With Luca's Ciceronian world-weariness the evening's energy seemed to fizzle out. Conversation tapered off at the other tables as well, and people began coming up to wish me good night, to thank Di Vecchio for the dinner, and to pay their respects to Luca, who accepted them in kingly fashion.

Among them was Ugo Scoccimarro, one of the three contributors—along with the Pinacoteca and Clara Gozzi—to Northerners in Italy. He was also the owner of the Boursse I was hoping to get for Seattle.
 
I was surprised to see him there at all. The thickset, balding Scoccimarro, a native Sicilian, had complicated things for me by moving from nearby Milan, where he'd lived for three years, back to Sicily several months before; I was planning to fly down there to settle things with him before I left Italy. But as it turned out, he was in Milan on business, and when word had gotten to him about the reception, he had taken the two-hour train trip to Bologna.

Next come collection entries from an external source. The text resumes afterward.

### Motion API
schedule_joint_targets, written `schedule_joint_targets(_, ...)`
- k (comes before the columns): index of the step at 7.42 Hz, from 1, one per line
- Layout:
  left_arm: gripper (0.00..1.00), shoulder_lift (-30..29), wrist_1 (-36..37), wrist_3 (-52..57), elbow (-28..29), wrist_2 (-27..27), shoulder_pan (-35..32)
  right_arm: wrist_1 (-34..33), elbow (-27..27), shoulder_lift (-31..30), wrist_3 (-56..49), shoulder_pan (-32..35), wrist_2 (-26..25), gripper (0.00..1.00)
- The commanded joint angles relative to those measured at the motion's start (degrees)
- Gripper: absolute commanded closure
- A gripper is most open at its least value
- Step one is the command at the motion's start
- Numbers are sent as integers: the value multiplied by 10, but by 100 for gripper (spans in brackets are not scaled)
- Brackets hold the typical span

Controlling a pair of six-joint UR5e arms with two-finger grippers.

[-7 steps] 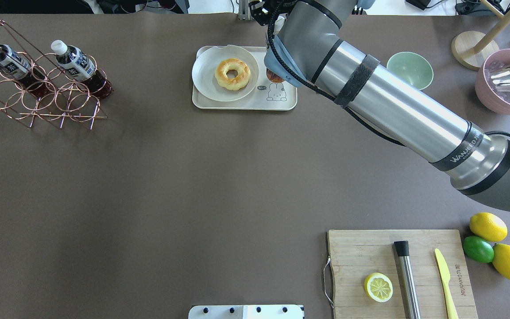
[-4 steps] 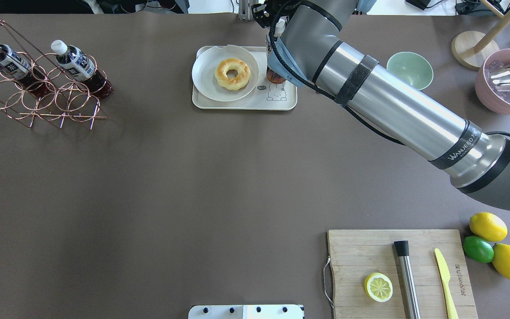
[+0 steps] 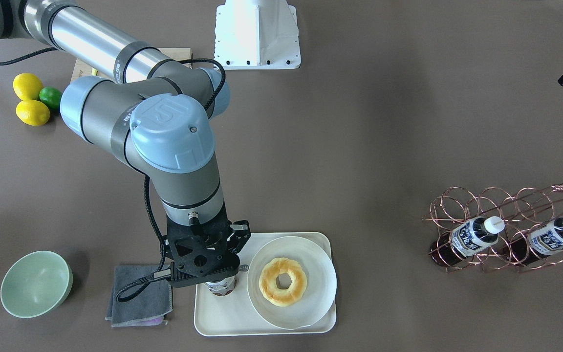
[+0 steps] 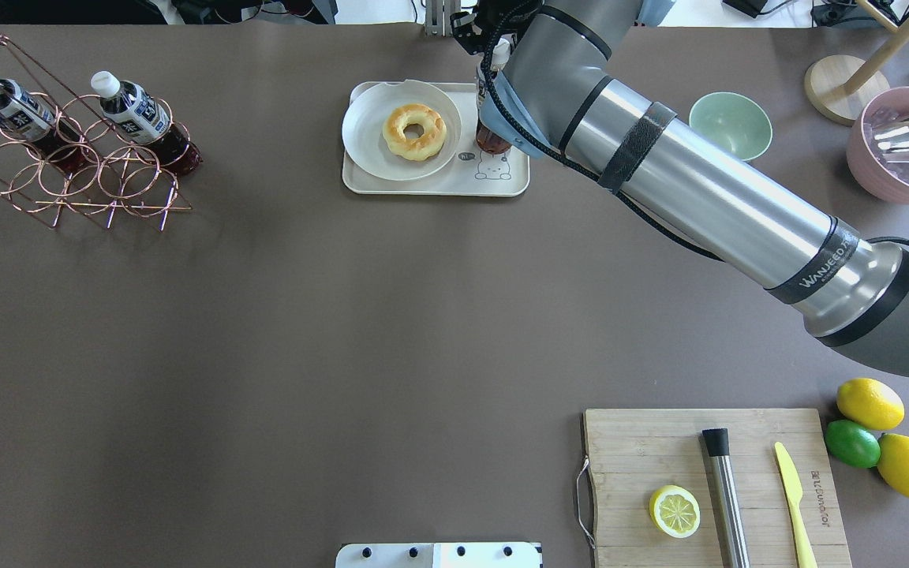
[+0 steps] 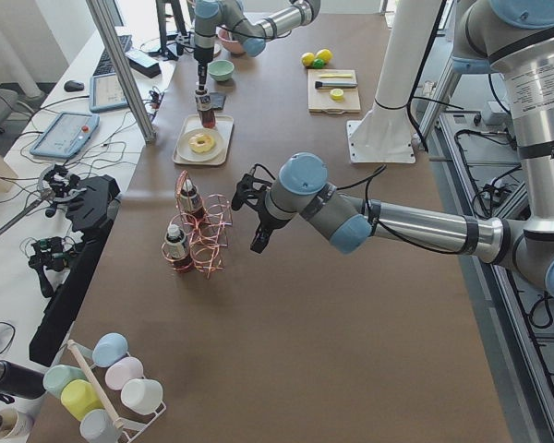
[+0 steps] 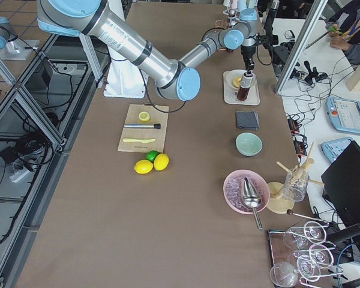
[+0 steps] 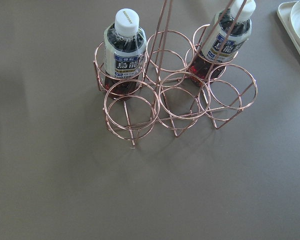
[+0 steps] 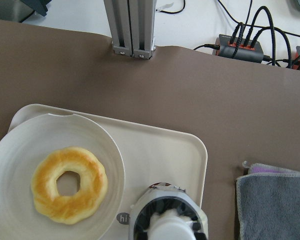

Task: Place tea on tray
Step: 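Lower the tea bottle onto the tray beside the plate and open the right gripper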

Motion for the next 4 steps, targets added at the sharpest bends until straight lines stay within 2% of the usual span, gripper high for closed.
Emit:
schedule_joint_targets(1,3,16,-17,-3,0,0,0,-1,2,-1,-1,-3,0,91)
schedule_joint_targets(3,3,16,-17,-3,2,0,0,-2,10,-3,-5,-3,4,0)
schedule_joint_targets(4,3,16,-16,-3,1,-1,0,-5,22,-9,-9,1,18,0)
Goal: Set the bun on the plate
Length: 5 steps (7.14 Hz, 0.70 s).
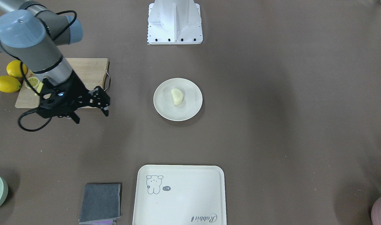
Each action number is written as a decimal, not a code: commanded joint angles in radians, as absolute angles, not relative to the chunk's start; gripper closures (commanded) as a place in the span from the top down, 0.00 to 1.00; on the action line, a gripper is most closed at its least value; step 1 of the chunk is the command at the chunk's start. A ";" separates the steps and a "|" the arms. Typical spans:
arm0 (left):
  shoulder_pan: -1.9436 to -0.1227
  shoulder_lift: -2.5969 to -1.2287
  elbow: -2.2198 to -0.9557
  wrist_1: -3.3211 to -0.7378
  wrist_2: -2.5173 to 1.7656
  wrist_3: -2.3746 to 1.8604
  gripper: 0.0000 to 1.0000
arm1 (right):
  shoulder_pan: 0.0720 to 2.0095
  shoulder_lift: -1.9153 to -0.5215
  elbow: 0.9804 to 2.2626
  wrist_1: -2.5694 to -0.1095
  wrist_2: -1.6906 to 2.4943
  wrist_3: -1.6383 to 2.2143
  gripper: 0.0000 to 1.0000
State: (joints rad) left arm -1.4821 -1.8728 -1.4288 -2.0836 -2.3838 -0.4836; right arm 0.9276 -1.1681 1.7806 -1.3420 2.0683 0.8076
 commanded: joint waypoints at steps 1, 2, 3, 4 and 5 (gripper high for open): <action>-1.566 -1.876 -1.422 -1.909 -2.387 -0.396 0.97 | 1.101 -1.229 1.799 -1.502 2.185 0.588 1.00; -1.603 -1.878 -1.414 -1.835 -2.390 -0.288 0.97 | 1.185 -1.242 1.805 -1.572 2.210 0.457 1.00; -1.630 -1.882 -1.414 -1.756 -2.387 -0.237 0.97 | 1.218 -1.288 1.798 -1.584 2.214 0.351 1.00; -1.673 -1.881 -1.398 -1.750 -2.390 -0.224 0.97 | 1.262 -1.308 1.792 -1.603 2.214 0.298 1.00; -1.687 -1.879 -1.384 -1.750 -2.391 -0.224 0.97 | 1.290 -1.340 1.790 -1.612 2.214 0.249 1.00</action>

Scoccimarro was an extraordinary being in the world of art collectors; a peasant in the literal sense of the word. Like his father and grandfather, he had provided meager and toilsome sustenance for his family by making olive oil, growing almonds, and keeping a few sheep for the production of romano cheese, which he made himself twice a year. Then providence had smiled. The Aga Khan had decided to put up a condominium development on the Strait of Messina, and Ugo Scoccimarro's rocky eleven acres on the coast near Scaletta Zanclea just happened to be the perfect spot for it. Smooth-talking representatives in suits and ties had appeared at Scoccimarro's decrepit stone farmhouse one day in 1967 to ask him what he wanted for the land. The flabbergasted, twenty-three-year-old Ugo got up his nerve and stammered out a demand for fifty times what he thought it was worth, then almost fainted when it was accepted on the spot; no arguments, no bargaining

He had slapped his forehead and grinned when he told me the story. "I could have asked for ten times more. " But it had been enough to start him on a remarkable career.

Ugo had turned out to be a shrewd businessman, putting his money first into country land, then into commercial developments in Catania, and finally into the production of an aperitif called Jazz!. This was one of those awful medicinal concoctions the Italians seem actually to enjoy. Made from olives and almonds, and based on a family recipe, it was an immediate success. Reluctantly, Ugo had moved to Milan to build his new factory; it was the only place he could find the technical skills he needed.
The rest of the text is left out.